EXERCISE OBJECTIVE: From the records that follow, copy every line in which "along" appears.

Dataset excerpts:
------------------------
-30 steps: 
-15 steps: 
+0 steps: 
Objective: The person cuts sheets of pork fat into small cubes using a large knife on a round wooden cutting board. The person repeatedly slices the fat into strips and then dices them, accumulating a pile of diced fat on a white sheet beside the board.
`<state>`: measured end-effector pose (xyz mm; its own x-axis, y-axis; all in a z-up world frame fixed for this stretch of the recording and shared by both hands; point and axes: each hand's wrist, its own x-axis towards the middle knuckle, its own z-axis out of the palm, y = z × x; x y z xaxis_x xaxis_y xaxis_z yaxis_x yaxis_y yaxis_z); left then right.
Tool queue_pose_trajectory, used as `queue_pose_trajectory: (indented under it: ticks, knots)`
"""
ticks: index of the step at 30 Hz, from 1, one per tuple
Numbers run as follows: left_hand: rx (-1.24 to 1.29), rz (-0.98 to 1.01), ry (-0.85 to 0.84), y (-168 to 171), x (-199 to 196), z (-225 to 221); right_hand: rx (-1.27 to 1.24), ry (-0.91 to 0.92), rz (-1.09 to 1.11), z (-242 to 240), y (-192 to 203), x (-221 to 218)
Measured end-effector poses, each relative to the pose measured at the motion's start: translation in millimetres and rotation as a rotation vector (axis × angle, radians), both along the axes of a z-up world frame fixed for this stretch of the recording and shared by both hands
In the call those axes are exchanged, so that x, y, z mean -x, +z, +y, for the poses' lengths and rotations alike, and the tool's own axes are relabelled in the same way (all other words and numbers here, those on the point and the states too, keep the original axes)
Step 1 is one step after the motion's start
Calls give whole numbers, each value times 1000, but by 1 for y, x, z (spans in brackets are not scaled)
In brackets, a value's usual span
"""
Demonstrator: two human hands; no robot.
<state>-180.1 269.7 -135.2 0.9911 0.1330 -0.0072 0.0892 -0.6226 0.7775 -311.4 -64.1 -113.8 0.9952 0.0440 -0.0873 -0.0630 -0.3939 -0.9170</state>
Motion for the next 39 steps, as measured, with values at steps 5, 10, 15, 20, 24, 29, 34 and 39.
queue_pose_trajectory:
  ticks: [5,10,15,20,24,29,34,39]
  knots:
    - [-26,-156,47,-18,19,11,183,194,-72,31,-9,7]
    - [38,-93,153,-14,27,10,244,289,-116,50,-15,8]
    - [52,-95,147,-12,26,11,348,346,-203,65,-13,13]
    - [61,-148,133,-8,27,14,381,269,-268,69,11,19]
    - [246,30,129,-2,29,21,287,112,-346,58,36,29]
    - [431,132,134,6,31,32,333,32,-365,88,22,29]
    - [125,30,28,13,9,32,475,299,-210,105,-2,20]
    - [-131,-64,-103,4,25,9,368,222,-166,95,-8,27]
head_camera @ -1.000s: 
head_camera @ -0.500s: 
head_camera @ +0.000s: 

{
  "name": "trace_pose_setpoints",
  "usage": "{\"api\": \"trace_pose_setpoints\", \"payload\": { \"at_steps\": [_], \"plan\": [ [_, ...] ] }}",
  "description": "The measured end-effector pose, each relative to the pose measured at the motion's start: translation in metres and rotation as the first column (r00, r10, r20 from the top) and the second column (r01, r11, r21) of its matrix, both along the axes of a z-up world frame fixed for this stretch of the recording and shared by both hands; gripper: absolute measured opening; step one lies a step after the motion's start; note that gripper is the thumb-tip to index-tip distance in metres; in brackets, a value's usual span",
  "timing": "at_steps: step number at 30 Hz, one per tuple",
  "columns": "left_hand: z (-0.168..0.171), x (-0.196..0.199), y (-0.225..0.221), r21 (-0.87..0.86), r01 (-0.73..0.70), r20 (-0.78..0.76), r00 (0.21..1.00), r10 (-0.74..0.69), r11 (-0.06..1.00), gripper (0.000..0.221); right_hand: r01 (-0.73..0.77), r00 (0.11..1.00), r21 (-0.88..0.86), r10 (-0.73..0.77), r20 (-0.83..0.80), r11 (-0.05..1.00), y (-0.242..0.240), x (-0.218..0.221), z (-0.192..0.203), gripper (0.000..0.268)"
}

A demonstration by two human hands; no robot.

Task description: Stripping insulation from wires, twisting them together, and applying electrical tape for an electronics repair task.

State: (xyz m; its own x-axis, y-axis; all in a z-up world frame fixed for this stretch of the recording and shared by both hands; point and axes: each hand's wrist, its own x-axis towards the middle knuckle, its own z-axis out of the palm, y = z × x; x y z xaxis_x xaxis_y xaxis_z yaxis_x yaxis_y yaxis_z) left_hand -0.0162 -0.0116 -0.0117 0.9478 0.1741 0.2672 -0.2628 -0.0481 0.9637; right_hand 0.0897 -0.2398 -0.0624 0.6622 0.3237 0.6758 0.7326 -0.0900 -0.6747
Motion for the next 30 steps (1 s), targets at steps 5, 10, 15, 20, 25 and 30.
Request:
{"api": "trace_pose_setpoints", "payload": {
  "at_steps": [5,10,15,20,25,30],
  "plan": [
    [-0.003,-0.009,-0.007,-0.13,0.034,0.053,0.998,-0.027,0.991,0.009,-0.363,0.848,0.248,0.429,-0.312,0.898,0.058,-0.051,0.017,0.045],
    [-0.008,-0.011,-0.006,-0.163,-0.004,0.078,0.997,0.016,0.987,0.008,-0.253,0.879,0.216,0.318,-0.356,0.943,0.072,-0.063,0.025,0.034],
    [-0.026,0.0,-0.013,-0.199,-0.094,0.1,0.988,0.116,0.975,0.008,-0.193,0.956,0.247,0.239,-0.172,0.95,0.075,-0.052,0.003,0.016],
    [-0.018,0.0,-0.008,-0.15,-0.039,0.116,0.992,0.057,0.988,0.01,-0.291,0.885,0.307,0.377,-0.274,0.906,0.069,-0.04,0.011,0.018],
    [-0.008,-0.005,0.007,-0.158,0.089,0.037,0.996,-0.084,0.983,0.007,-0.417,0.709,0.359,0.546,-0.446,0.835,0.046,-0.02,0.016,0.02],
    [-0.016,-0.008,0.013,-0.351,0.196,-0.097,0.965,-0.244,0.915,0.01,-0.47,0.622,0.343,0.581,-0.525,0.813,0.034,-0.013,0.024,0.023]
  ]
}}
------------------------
RESPONSE AREA:
Measured end-effector poses, each relative to the pose measured at the motion's start: translation in millimetres and rotation as a rotation vector (axis × angle, radians), both along the axes of a z-up world frame fixed for this stretch of the recording and shared by both hands
  "description": "The measured end-effector pose, each relative to the pose measured at the motion's start: translation in metres and rotation as the first column (r00, r10, r20 from the top) and the second column (r01, r11, r21) of its matrix, both along the axes of a z-up world frame fixed for this stretch of the recording and shared by both hands; gripper: absolute measured opening; step one lies a step after the motion's start; note that gripper is the thumb-tip to index-tip distance in metres; in brackets, a value's usual span",

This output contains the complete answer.